**Task instructions:** Restate exactly the lines of the entries below, beginning with the first and ending with the line that holds "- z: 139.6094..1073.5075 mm". Pictures are not copied.

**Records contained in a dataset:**
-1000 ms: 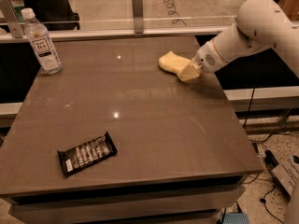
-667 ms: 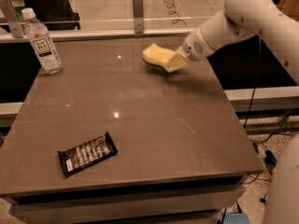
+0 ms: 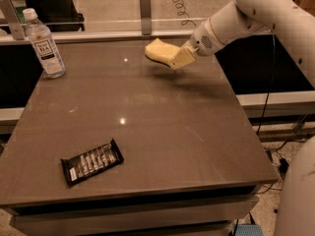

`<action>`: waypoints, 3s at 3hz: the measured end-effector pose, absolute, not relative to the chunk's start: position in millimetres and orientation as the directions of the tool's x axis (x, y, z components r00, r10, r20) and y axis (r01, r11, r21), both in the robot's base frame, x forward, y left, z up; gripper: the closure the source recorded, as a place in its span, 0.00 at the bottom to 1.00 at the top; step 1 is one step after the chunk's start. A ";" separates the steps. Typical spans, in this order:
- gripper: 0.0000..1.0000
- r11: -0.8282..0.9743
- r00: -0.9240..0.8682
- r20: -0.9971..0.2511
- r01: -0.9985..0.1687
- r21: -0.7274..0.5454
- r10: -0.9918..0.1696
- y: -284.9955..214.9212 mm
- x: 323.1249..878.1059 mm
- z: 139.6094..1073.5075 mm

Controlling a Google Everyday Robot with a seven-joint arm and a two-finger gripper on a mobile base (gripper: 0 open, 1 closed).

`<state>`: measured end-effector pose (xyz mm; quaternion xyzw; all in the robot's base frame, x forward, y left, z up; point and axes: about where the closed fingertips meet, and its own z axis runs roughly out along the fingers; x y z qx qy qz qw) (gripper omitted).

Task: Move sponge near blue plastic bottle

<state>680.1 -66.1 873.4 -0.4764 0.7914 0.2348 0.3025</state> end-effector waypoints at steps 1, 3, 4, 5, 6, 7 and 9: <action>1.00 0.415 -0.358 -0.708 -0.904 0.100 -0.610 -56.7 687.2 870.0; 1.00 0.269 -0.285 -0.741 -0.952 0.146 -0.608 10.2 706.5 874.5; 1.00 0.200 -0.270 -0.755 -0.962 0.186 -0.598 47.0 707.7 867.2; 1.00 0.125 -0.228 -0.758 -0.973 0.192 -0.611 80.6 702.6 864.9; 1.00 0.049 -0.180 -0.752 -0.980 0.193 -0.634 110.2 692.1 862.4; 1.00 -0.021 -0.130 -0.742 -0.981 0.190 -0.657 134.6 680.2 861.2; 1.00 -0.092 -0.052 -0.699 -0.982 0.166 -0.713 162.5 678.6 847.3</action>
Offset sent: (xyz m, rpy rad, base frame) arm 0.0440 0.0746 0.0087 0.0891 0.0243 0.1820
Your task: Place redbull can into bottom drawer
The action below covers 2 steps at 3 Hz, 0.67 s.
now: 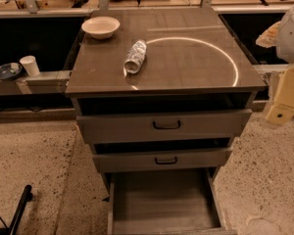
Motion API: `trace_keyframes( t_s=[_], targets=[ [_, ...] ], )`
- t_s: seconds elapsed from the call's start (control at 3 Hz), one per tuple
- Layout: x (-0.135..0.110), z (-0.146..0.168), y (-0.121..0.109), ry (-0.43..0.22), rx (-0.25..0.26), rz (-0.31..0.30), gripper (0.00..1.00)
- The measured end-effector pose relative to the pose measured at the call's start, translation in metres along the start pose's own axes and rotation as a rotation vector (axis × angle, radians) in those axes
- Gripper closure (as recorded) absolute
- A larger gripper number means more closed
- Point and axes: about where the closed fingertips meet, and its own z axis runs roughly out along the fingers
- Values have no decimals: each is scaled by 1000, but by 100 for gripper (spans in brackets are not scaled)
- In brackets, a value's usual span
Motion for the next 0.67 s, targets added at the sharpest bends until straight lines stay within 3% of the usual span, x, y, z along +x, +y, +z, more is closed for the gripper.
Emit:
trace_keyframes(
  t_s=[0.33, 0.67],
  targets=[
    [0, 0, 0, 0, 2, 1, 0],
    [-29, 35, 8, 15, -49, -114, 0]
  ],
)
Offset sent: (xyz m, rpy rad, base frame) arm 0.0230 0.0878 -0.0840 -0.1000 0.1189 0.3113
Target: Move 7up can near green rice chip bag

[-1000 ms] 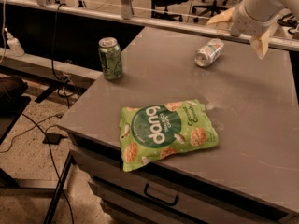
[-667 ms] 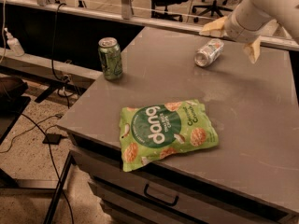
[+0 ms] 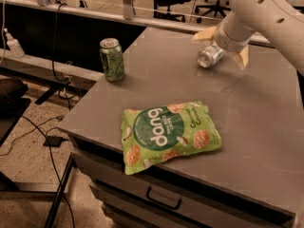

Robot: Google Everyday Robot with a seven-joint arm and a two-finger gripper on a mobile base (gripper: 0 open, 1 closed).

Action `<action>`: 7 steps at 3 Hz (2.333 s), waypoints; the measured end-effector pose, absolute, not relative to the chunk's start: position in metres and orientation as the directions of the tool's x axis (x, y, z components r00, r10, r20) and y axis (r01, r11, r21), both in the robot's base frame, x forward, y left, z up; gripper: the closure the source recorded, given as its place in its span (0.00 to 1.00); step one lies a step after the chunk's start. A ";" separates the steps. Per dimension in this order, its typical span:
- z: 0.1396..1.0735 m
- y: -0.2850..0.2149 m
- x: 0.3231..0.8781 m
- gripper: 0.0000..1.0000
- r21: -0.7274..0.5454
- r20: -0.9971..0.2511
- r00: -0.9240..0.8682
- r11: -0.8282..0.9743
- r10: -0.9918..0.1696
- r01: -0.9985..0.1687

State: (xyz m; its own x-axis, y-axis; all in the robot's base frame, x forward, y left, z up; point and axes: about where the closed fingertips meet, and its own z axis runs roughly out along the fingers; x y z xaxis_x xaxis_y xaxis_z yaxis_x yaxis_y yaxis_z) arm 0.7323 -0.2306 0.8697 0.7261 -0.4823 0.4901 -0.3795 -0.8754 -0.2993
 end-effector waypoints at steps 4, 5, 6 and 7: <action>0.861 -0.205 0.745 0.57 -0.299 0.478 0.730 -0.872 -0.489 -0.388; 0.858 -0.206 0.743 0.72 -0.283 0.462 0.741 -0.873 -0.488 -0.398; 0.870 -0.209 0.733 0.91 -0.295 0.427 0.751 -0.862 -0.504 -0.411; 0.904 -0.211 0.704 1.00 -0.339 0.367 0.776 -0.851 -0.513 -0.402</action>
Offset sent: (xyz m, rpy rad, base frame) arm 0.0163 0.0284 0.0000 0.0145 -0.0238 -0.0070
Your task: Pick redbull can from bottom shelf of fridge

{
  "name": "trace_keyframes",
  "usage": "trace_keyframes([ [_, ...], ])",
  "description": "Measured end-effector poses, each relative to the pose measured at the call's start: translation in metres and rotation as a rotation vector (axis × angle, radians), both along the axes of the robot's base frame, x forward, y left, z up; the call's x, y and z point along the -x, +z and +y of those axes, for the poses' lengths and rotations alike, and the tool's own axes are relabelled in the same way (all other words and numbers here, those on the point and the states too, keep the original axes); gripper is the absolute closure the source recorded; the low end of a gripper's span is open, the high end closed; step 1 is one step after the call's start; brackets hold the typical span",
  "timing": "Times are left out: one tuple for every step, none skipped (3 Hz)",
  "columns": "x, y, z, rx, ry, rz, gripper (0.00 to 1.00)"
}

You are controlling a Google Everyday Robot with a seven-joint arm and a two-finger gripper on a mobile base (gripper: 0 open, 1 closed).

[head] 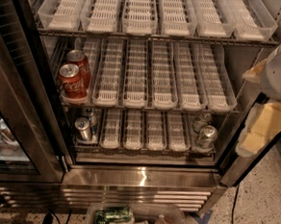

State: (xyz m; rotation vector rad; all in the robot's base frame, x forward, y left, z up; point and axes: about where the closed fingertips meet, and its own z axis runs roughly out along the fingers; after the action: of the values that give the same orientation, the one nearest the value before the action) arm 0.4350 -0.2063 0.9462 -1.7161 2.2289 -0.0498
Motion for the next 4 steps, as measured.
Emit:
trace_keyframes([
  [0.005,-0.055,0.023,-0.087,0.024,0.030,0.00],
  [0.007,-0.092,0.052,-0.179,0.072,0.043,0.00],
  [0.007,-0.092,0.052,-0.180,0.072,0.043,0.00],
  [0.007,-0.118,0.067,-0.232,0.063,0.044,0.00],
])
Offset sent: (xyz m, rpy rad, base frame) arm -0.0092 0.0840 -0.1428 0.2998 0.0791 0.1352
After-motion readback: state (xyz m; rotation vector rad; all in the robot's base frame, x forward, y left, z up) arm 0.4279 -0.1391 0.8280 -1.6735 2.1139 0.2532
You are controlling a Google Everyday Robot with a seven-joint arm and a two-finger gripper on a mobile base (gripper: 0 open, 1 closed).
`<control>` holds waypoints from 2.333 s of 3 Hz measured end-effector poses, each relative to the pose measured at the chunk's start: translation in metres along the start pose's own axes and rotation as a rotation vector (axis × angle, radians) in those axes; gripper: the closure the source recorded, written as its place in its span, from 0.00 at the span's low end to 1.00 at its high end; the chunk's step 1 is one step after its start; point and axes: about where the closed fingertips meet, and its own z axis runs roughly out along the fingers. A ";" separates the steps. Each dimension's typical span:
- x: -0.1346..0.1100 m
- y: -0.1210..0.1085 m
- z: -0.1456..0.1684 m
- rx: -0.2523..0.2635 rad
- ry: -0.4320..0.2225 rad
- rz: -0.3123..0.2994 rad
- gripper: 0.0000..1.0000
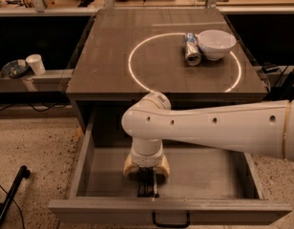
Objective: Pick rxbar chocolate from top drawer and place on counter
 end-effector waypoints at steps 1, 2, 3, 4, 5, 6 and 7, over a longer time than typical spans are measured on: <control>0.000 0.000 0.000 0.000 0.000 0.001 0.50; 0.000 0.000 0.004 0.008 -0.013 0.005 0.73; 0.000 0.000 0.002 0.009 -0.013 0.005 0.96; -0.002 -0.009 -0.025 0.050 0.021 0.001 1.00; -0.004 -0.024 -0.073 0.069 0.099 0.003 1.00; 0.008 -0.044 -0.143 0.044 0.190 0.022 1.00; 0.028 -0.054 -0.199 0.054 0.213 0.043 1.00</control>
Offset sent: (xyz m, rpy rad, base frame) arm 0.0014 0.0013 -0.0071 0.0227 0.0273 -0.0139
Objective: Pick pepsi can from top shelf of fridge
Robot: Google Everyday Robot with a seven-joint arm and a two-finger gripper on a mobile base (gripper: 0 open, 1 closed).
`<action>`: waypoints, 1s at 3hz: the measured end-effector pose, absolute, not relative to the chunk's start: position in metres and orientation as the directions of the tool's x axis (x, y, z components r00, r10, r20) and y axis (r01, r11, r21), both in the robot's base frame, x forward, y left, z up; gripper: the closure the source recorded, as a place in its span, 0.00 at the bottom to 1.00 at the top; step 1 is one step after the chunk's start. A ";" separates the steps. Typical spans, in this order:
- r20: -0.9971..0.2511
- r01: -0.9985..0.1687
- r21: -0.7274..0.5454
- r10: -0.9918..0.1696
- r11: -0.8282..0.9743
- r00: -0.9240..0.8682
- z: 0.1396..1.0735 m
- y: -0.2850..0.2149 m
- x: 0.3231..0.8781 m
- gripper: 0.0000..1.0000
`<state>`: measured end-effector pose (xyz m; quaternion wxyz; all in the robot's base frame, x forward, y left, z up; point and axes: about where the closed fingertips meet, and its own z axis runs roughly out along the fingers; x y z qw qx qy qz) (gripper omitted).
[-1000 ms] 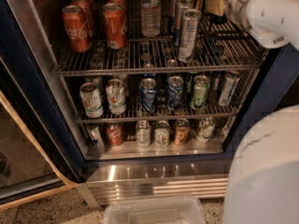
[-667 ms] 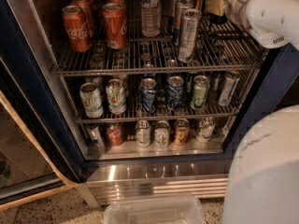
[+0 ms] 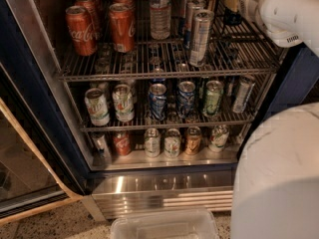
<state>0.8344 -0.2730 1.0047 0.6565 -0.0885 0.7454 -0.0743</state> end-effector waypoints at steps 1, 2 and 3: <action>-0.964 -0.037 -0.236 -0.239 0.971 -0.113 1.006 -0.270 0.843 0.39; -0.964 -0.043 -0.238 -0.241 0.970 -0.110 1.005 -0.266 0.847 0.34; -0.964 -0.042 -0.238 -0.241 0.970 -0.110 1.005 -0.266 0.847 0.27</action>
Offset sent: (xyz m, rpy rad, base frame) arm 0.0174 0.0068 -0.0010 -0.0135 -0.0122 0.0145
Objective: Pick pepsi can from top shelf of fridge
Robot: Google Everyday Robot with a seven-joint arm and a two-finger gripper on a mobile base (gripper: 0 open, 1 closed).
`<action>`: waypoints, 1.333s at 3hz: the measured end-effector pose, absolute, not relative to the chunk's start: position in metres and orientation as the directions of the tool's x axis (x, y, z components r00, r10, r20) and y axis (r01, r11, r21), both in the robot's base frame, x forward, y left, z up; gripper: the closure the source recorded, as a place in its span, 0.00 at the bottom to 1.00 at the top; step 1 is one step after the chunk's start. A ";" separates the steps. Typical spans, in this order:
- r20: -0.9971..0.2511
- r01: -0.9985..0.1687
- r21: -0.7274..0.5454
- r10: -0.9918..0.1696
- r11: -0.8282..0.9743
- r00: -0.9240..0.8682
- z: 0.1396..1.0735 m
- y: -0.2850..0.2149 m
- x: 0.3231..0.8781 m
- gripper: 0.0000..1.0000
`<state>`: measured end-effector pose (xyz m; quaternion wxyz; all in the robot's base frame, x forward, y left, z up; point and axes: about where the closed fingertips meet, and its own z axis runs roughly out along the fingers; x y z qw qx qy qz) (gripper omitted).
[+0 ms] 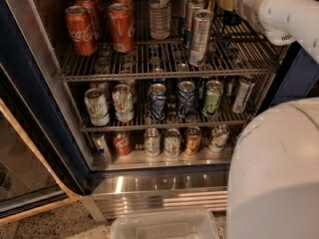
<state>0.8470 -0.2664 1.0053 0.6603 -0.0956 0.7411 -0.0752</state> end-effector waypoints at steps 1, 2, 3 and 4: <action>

**Answer to the exercise:**
-1000 ms: 
-667 ms: 
+0 ms: 

`<action>`: waypoints, 3s at 3hz: the measured end-effector pose, absolute, not relative to the chunk's start: position in millimetres and orientation as the directions of the tool's x axis (x, y, z components r00, r10, r20) and y axis (r01, r11, r21), both in the robot's base frame, x forward, y left, z up; gripper: the closure the source recorded, as a place in its span, 0.00 at the bottom to 1.00 at the top; step 1 is one step after the chunk's start. A ";" separates the steps. Typical spans, in this order:
- gripper: 0.0000..1.0000
- r11: -0.8282..0.9743
- r00: -0.9240..0.8682
- r20: -0.9971..0.2511
- r01: -0.9985..0.1687
- r21: -0.7274..0.5454
- r10: -0.9918..0.1696
- y: -284.9955..214.9212 mm
- x: 323.1249..878.1059 mm
- z: 139.6094..1073.5075 mm

This output is complete.